→ **What needs to be done**: In the material below, the lines containing the word "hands" are required; copy each of them.

→ **Dataset records**:
-- -- --
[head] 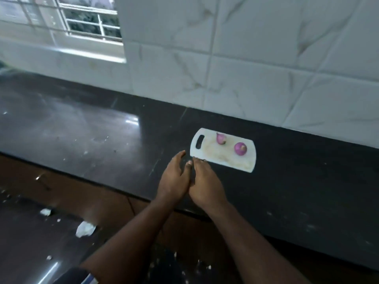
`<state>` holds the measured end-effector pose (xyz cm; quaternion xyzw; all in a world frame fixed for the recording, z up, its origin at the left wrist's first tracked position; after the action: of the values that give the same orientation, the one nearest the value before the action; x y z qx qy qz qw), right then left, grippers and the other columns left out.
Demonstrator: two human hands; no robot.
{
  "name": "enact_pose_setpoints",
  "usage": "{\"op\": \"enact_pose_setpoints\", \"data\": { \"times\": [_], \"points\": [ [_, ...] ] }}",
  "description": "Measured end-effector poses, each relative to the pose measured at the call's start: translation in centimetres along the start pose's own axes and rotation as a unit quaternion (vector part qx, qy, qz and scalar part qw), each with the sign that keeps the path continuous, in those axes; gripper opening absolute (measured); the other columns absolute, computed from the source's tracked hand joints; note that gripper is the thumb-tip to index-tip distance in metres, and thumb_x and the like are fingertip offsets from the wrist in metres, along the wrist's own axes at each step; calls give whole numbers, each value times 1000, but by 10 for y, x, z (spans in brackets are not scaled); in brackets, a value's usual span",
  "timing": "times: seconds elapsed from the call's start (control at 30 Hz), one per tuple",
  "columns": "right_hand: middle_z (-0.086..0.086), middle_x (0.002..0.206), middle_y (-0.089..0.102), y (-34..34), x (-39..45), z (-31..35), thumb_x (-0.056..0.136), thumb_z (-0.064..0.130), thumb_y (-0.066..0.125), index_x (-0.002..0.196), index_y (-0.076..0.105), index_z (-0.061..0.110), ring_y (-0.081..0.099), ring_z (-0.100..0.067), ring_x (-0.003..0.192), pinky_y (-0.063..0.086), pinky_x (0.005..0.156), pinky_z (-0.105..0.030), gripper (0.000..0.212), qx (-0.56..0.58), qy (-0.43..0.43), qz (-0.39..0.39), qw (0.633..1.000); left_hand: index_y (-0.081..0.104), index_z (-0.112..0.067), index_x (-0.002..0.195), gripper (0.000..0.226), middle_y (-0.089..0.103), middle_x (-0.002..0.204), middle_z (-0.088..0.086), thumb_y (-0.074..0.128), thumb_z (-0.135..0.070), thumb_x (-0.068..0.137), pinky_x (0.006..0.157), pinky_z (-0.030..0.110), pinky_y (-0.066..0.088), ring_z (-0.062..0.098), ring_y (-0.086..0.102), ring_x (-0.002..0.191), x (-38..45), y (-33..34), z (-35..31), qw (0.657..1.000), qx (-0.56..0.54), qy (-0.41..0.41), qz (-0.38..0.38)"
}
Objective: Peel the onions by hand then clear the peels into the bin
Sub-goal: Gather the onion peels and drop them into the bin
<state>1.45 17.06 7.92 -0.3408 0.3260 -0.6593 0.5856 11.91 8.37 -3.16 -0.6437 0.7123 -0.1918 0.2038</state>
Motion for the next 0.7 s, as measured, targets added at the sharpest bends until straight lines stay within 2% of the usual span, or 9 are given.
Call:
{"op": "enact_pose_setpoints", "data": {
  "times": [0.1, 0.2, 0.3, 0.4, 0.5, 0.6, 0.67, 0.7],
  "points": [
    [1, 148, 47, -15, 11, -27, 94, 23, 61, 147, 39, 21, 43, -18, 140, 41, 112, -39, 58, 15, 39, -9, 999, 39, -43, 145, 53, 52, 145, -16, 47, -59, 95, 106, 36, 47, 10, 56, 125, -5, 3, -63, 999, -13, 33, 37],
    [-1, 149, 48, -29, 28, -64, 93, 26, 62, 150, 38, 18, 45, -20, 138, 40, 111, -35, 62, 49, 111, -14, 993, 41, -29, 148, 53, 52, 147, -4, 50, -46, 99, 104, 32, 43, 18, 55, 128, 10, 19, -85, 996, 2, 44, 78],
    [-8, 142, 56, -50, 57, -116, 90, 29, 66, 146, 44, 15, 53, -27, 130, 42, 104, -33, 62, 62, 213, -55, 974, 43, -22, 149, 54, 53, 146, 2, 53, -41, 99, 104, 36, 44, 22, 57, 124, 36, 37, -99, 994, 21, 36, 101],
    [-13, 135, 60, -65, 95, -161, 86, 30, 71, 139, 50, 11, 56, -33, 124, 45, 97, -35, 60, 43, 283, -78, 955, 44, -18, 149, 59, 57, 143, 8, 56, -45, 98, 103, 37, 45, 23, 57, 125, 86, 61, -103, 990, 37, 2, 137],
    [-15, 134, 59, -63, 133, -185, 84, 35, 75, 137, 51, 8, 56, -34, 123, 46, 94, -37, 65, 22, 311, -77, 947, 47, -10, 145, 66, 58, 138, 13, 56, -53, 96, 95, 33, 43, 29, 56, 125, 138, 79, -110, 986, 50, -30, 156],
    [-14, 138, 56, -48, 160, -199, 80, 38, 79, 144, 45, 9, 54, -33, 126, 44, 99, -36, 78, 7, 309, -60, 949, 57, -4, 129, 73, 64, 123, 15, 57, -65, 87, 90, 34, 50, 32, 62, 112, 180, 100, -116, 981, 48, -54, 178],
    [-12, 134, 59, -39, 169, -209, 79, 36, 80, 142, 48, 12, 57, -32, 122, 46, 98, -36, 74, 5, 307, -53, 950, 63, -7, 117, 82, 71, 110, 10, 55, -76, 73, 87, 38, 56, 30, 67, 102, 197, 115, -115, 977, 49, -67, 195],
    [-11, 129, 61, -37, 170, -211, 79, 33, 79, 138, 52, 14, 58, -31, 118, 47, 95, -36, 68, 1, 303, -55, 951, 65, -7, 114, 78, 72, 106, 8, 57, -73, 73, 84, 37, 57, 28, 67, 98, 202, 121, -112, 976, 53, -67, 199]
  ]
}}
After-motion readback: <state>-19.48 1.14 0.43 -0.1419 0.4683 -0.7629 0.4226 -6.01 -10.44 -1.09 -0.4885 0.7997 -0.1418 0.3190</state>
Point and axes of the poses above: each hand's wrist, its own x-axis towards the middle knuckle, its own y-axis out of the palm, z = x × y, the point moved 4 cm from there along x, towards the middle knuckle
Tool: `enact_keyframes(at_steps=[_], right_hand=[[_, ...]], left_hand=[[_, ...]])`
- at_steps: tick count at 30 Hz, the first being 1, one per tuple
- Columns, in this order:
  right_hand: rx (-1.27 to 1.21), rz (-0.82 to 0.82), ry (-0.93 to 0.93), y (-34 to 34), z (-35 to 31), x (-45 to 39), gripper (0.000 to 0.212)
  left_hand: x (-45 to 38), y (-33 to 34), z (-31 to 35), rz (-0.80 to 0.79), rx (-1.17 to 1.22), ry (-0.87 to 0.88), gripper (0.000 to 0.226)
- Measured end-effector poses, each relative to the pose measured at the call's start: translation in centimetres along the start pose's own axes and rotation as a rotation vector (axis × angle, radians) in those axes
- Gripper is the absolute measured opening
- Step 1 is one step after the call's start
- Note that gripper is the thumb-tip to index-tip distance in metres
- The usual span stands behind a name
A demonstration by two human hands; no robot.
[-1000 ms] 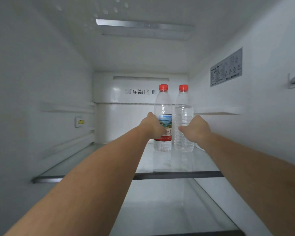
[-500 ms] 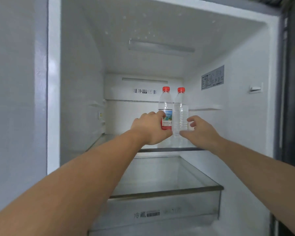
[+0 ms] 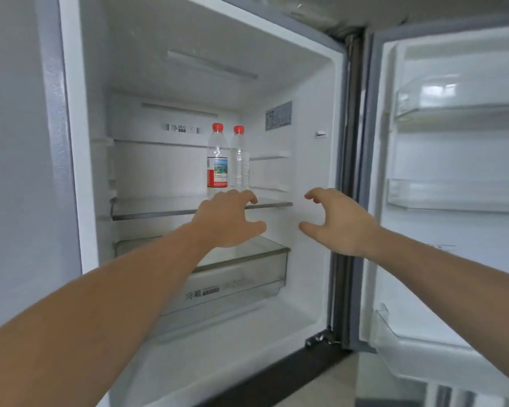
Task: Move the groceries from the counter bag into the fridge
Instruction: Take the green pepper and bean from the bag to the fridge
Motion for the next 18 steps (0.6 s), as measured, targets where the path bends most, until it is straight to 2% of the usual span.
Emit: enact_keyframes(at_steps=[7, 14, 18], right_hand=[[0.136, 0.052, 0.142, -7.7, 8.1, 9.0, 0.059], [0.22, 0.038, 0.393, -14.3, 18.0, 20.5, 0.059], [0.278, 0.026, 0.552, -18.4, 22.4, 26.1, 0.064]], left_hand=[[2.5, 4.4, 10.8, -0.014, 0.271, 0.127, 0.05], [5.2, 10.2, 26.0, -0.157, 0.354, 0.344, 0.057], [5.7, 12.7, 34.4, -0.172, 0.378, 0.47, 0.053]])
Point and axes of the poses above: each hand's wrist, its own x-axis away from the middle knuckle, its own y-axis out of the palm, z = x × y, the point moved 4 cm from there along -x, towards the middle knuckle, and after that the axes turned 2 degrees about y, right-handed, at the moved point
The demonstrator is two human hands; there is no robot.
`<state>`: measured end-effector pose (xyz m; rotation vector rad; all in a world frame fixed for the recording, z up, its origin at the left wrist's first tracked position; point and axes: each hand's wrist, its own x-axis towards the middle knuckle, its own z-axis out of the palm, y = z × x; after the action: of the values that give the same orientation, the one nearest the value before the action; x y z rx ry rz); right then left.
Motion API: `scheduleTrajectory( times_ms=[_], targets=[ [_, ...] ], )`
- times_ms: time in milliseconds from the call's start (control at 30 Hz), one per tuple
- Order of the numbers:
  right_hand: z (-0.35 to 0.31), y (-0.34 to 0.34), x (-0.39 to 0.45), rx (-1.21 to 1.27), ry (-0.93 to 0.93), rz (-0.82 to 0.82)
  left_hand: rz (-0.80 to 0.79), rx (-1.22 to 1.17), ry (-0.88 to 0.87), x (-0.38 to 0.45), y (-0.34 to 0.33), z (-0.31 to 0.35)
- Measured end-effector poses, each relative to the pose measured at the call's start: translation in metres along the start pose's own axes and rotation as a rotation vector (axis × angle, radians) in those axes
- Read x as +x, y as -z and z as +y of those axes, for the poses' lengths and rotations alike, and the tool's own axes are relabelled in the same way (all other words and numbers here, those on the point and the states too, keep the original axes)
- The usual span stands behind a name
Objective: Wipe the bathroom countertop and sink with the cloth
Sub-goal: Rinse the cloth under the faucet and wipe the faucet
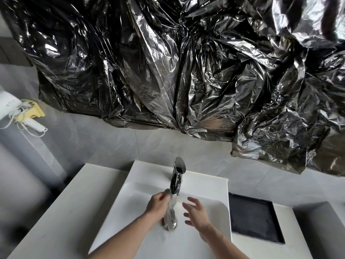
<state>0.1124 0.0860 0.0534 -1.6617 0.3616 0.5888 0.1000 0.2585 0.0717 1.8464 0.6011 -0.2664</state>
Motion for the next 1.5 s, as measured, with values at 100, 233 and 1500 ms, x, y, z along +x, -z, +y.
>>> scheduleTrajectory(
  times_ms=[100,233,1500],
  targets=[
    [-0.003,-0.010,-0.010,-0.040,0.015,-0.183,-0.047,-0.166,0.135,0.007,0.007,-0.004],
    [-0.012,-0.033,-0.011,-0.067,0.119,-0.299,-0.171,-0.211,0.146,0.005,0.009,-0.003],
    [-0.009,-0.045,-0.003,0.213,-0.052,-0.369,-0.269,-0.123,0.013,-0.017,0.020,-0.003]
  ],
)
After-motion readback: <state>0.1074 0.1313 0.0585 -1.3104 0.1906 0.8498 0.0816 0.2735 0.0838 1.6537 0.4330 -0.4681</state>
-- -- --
→ **Response area**:
Demonstrator: two human hands; no robot.
A demonstration by two human hands; no robot.
The demonstrator is two human hands; there is no robot.

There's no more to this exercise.